Anarchism and Religion..Preliminary Comments

Anarchism and left wing politics in general has religious roots, in the "West" Christian and Islamic roots. I hope to look at this stuff, and have a lot on this page about the English Revolution , about the great radical Christians of that era like Winstanely and Lilburne

I also hope to look at the Milgram experiment (which showed that your average citizen will torture another human being to death if someone in a white coat tells them to do so) and its relationship to spiritual practice and in particular the ideas of George Gurdjieff.
The Milgram experiment was described in detail in Milgram's book "Obedience to Authority". If you've ever gone near a sociology course you will have heard of it, it is also known as the "Teacher Test". People were paid to become involved in a phoney experiment in which they were told to shock bound and helpless victims to obviously dangerous and agonising levels. If the victim did not correctly answer certian banal questions (the experiment was supposed to test the effect of pain on learning) a shock was given, higher for each incorrect answer. Of course the "victim" (actually a stooge working for the experimenter) always answered wrong. In the initial experiments everyone was prepared to shock the victim to a clearly dangerous level, and 65% were prepared to shock the victim to apparent death.

I have often explained anarchism in terms of the Milgram experiment, an Anarchist society is one where the Milgram expreriment would fail. I've also used this experiment to explain the link, as I see it, between Anarchism and what is called spiritual practice. One of the things that you could say about a spiritually developed person is that such a person would pass the Milgram test. This implies a rather down to earth idea of what spiritual practice is about.

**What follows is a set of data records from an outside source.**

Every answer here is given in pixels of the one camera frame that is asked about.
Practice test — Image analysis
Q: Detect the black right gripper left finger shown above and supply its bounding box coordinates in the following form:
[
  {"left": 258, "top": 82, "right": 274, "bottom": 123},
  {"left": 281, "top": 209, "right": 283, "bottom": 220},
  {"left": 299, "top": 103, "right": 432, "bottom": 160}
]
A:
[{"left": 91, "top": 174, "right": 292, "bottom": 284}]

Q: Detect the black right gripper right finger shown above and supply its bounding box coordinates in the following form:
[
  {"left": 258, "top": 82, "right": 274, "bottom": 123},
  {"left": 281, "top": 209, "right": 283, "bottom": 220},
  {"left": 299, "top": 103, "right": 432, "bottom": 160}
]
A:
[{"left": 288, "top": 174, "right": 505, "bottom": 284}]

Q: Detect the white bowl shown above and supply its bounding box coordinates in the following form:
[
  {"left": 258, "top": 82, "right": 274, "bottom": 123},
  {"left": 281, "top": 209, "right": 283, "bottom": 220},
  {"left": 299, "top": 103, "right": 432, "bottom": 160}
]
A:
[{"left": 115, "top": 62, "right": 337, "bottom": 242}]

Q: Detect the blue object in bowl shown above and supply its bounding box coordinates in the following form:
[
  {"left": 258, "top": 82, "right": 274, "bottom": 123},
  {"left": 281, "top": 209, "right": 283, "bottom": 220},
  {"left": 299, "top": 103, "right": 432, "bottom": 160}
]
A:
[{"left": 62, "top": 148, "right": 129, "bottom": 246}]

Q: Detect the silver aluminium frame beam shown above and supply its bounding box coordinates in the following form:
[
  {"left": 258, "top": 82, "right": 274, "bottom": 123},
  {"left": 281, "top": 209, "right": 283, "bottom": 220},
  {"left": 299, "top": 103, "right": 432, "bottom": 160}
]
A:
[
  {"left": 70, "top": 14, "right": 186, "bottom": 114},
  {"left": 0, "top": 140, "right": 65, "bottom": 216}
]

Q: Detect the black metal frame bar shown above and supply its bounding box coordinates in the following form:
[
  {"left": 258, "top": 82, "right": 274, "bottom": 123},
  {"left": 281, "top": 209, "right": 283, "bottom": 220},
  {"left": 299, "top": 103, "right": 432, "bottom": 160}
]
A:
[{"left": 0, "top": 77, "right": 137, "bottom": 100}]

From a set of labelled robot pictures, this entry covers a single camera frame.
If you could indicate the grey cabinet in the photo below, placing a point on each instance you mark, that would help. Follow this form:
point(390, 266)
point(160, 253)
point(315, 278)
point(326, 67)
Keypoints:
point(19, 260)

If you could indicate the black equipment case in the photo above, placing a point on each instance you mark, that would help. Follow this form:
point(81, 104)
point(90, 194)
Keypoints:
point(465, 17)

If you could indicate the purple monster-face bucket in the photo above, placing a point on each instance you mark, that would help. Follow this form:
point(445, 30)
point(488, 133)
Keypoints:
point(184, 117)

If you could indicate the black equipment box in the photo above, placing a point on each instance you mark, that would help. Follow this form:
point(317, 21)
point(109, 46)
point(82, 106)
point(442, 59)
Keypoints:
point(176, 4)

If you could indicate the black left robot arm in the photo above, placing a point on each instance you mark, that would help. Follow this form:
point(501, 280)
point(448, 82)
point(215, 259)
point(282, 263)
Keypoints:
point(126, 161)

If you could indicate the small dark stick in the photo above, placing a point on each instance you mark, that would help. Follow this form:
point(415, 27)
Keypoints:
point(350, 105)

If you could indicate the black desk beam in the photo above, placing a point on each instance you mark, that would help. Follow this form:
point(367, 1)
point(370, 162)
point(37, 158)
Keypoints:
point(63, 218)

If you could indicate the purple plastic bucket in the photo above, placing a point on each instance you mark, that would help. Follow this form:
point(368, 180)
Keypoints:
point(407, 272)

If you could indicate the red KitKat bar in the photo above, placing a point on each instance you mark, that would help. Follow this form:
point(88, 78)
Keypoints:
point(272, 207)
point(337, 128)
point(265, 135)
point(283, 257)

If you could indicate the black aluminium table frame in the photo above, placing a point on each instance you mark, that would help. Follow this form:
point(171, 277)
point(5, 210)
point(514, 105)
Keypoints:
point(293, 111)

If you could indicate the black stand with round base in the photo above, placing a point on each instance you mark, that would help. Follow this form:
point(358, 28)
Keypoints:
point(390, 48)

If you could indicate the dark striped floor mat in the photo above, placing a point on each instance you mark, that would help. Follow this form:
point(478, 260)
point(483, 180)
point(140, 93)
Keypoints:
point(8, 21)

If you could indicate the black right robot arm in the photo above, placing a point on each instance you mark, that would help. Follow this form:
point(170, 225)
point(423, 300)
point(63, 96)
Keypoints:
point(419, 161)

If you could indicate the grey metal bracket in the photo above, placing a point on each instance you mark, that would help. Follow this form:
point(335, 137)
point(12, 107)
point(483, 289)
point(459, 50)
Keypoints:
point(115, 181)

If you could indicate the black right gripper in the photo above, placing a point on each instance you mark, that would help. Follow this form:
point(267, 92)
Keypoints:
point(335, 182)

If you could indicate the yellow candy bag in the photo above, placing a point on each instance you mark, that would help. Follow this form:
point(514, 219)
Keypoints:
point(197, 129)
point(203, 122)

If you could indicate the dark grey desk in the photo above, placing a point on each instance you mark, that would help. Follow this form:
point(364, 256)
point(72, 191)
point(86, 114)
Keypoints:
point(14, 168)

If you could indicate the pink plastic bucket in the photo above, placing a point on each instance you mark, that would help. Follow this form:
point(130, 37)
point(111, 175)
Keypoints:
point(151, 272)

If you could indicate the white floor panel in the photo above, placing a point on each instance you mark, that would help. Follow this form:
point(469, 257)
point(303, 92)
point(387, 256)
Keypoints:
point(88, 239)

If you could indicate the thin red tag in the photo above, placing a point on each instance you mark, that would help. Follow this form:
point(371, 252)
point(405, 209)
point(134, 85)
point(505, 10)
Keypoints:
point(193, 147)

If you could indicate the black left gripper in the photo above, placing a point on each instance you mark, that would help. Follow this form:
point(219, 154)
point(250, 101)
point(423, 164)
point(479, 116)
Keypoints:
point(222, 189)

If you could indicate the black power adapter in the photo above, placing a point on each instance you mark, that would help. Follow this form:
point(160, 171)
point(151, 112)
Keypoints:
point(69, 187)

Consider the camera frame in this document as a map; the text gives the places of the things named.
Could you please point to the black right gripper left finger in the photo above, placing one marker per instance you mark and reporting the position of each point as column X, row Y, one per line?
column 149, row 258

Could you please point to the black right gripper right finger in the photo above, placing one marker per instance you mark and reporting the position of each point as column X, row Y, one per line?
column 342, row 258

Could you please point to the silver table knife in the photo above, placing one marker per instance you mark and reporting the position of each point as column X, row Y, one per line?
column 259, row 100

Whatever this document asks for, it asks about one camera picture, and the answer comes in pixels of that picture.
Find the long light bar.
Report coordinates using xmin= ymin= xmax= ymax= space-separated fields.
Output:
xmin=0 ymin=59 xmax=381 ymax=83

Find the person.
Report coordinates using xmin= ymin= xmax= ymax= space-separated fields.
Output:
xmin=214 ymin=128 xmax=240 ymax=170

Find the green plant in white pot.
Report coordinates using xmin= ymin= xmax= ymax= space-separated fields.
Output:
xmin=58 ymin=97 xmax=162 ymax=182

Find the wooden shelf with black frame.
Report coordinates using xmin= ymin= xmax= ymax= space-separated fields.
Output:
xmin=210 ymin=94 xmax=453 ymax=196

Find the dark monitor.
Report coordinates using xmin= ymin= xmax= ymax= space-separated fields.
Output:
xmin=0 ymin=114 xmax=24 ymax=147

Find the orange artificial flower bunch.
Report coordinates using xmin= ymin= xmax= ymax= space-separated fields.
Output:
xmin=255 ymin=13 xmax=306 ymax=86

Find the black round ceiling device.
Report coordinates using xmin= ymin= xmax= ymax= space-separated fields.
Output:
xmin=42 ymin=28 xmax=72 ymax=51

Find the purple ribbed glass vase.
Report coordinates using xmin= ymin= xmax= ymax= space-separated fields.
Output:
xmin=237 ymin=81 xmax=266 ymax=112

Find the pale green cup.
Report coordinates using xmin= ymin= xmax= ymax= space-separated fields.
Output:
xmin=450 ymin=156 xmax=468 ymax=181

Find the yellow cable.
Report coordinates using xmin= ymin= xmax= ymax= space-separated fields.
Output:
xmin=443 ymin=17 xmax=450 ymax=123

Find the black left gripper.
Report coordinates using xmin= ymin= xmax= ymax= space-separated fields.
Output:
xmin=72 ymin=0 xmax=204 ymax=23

Gurdjieff's ideas form the basis for an Anarchist spiritual practice according to me. I like his insistence on overcoming mechanicalness, on the uselessness of empty mysticism and emotional benevolence. Although on the surface extremely heretical, one interesting aspect of Gurdjieff is the light his ideas shed on the issues at the heart of Christianity. (According to Gurdjieff the Last Supper was a magical ceremony. The flesh the disciples ate and the blood they drank was entirely literal, the purpose was to maintain contact with jesus after his imminent execution Gurdjieff's magnum opus was the book Beelzebub's Tale's To His Grandson in which Beelzebub (who we find to be a grumpy but fundamentally good-hearted old Tory gentleman) tells the story of human history from his own point of view. Among other things Beelzebub tells of the invention, in Sumeria, of the class system and of the terrible effect that this had on the human psyche.